Return all lines in the data where the string "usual" can be found.

Stored records:
* * *
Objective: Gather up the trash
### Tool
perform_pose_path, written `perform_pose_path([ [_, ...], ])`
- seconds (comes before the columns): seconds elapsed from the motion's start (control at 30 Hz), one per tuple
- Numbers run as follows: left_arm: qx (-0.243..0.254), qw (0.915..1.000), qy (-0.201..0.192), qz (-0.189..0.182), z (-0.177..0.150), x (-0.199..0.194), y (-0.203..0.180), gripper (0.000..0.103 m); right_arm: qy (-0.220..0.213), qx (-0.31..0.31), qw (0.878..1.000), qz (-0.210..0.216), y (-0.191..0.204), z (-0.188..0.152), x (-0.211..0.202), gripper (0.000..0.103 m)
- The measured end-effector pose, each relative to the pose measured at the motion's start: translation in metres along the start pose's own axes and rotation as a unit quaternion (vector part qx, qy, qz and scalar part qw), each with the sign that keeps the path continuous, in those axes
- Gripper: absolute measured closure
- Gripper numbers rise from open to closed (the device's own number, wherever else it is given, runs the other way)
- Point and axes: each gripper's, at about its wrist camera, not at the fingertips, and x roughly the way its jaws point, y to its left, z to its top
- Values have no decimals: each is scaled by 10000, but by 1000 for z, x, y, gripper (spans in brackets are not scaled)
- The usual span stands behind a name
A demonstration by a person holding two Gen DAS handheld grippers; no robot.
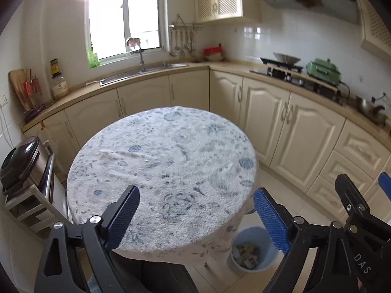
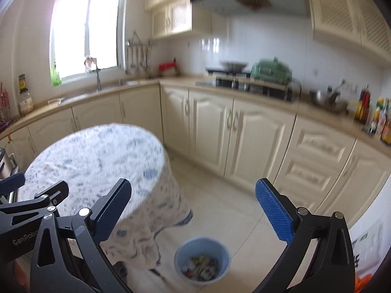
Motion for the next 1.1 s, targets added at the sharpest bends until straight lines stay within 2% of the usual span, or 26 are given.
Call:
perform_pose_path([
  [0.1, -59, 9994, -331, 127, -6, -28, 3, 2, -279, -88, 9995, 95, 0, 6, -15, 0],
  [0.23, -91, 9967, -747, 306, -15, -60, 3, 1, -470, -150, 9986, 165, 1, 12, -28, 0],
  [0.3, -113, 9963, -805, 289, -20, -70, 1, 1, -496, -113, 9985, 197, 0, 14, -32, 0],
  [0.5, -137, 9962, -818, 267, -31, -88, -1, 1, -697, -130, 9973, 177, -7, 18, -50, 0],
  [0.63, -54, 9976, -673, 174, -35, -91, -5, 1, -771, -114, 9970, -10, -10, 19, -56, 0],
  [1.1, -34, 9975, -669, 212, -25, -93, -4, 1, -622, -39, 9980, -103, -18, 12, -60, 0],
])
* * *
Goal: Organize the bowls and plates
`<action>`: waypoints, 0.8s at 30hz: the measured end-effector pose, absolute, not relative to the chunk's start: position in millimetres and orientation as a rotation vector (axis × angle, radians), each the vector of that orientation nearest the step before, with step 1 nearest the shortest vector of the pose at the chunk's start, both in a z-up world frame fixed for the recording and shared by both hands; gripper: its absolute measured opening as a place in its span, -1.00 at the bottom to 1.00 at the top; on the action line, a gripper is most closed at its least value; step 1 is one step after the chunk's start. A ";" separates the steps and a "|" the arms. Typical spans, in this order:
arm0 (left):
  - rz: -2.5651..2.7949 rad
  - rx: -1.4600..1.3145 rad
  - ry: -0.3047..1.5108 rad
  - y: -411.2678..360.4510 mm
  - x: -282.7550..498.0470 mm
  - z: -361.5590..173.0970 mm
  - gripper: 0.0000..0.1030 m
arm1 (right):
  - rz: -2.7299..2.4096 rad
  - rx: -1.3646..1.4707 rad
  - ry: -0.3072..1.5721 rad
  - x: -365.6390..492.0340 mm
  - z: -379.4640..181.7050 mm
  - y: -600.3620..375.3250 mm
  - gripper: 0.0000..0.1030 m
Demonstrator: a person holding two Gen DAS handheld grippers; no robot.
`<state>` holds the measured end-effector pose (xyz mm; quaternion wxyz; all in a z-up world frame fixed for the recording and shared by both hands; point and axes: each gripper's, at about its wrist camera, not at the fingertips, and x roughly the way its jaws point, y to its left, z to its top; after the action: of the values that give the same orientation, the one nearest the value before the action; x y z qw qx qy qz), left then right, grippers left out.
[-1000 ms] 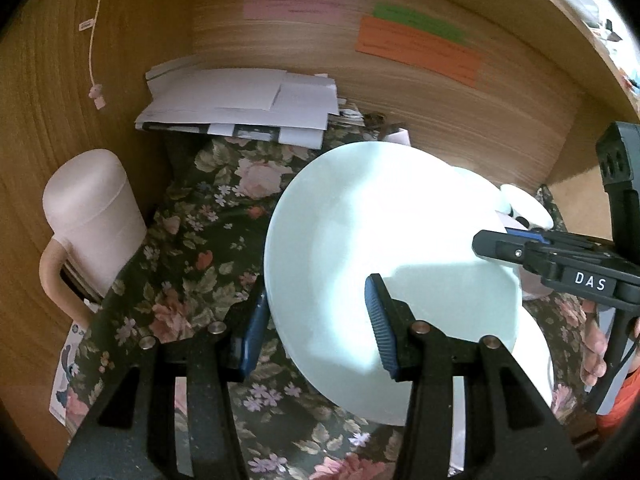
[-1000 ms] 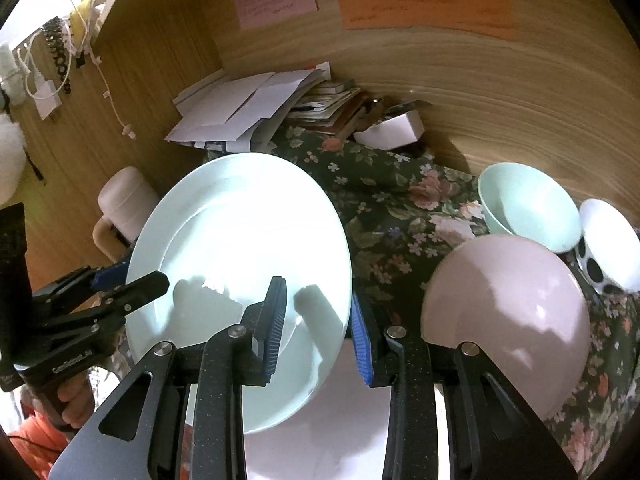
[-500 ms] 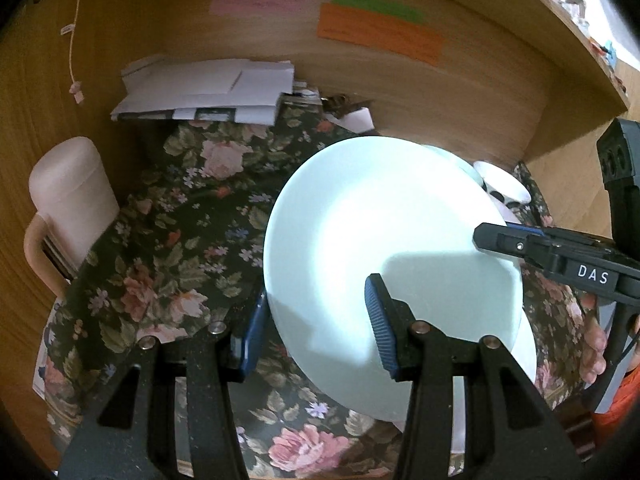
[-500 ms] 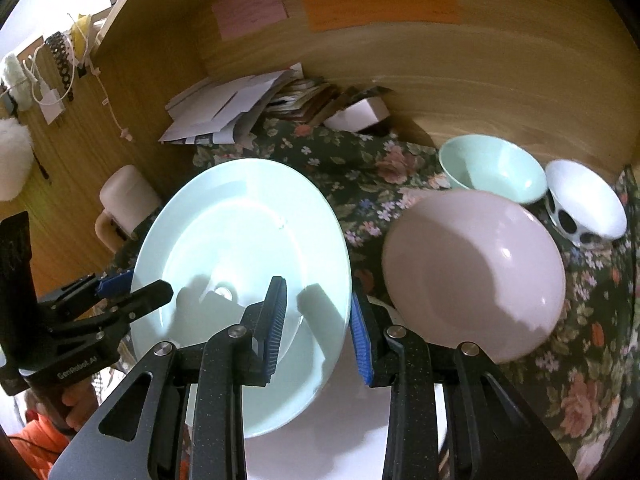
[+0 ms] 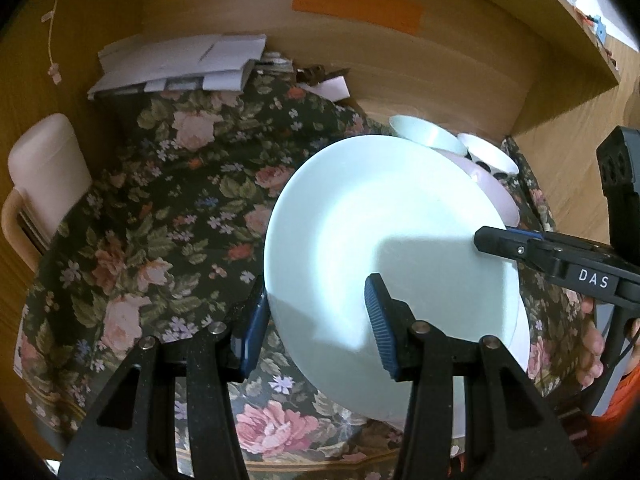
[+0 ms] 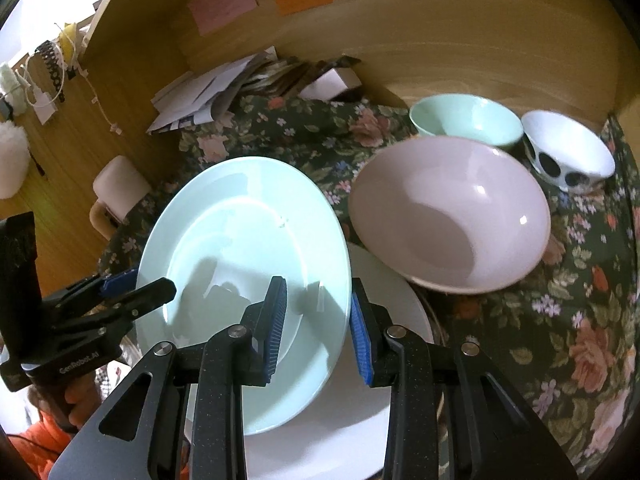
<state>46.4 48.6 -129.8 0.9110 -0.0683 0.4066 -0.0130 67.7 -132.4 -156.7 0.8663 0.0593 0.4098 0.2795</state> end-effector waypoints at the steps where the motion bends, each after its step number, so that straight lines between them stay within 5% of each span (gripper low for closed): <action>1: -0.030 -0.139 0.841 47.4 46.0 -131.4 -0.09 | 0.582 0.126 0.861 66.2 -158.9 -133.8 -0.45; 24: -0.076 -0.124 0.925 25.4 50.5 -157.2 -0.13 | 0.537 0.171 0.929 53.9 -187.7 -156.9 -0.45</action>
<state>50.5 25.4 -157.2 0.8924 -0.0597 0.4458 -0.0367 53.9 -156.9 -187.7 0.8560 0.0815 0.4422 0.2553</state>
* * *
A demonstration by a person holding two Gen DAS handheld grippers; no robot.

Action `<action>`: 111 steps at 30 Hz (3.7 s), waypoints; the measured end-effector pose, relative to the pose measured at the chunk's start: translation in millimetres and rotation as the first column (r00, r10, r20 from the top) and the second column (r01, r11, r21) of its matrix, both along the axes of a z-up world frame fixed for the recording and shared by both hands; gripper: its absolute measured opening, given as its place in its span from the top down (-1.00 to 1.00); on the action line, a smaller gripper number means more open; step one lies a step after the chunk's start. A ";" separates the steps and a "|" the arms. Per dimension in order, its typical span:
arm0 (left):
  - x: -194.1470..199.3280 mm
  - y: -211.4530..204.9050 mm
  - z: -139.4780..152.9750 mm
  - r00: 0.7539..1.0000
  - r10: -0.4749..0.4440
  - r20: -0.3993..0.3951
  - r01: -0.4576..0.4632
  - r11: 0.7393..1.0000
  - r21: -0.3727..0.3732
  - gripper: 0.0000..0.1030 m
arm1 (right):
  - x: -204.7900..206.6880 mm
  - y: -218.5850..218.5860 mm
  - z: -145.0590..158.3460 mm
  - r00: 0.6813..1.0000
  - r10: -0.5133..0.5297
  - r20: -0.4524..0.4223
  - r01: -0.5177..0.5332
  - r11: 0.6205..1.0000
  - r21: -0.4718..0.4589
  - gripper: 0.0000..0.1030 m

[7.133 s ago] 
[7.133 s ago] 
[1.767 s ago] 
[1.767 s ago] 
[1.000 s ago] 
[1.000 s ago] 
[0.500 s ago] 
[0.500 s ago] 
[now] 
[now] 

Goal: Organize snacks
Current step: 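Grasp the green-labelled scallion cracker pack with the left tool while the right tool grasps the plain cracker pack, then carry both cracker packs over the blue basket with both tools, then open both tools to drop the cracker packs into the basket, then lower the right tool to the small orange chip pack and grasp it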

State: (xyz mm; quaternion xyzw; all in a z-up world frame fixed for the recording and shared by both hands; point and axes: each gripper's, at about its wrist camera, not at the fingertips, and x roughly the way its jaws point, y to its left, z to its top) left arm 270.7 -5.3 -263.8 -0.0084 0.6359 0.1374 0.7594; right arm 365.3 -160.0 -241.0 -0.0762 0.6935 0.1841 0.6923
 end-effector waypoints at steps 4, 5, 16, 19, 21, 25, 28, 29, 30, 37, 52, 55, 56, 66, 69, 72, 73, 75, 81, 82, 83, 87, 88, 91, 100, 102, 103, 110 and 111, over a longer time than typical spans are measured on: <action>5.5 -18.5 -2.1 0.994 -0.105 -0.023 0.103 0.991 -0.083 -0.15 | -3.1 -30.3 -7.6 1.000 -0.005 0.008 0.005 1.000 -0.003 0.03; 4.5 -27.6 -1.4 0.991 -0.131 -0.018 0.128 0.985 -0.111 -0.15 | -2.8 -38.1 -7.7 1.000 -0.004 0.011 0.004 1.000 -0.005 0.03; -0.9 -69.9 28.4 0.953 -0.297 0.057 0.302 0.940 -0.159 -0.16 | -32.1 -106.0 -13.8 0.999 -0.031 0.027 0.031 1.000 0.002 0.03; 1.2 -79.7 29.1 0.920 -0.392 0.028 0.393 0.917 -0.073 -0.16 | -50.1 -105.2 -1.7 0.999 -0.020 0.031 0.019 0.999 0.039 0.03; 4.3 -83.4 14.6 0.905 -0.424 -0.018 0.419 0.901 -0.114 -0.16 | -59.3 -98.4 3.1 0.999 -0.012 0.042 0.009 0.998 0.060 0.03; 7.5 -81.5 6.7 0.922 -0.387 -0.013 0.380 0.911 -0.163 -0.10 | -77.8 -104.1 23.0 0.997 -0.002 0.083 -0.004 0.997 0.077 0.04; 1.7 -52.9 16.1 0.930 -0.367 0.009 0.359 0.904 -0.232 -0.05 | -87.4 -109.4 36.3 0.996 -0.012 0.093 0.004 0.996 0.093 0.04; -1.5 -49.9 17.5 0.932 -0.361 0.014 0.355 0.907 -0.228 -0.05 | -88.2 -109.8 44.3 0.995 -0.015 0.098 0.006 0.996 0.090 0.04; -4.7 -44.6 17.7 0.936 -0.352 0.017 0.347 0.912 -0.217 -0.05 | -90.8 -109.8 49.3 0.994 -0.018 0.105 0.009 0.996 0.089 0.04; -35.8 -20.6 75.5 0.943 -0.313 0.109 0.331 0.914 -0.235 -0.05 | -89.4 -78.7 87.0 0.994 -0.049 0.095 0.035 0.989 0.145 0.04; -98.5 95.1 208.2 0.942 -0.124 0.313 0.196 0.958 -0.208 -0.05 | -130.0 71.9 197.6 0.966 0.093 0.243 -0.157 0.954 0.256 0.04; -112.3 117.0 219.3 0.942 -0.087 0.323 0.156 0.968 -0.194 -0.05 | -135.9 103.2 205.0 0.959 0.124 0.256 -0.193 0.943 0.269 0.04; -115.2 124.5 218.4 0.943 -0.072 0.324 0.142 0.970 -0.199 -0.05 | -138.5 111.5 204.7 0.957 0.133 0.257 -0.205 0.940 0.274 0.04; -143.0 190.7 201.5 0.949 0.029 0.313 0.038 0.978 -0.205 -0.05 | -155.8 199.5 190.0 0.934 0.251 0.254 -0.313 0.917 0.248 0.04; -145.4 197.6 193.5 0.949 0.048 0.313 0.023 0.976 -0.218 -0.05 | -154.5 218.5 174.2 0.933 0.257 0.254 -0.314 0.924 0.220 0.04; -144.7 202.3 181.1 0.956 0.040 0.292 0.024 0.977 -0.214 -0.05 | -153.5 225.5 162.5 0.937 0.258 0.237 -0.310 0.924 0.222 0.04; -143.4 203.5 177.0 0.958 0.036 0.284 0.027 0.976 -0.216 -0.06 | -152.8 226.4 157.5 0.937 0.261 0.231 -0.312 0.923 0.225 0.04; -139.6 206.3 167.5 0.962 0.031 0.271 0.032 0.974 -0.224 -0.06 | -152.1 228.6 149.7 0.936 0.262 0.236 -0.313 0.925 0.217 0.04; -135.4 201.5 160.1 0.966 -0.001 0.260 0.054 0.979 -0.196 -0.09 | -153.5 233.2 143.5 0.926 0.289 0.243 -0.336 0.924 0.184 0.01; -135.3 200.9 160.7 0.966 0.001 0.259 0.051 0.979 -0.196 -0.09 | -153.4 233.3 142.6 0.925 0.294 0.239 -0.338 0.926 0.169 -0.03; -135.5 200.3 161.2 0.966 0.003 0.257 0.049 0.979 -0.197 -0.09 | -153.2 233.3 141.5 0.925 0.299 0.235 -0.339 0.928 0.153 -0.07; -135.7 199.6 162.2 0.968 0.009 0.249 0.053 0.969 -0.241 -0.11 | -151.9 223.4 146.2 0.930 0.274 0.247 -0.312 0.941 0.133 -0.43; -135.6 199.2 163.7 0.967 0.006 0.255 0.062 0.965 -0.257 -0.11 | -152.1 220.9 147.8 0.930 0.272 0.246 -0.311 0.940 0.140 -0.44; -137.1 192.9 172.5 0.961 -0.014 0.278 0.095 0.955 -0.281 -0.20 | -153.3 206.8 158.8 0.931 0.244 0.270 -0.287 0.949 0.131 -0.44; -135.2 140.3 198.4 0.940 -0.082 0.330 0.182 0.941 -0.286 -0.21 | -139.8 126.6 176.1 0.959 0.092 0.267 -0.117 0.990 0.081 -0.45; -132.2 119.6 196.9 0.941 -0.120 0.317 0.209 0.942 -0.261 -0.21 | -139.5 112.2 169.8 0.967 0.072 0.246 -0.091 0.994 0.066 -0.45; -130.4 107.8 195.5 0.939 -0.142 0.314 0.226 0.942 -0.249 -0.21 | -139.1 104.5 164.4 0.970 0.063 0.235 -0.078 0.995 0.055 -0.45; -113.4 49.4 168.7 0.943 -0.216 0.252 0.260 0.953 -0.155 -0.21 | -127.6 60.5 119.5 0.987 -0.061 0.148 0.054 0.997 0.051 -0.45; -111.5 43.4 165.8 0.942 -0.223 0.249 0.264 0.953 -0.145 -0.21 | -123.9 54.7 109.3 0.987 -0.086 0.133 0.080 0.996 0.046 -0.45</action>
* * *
> Solution for this problem
- The usual span stands behind a name
Motion for the next 1.1 s, targets added at the sharpest bends until straight lines stay within 2% of the usual span, or 26 are given.

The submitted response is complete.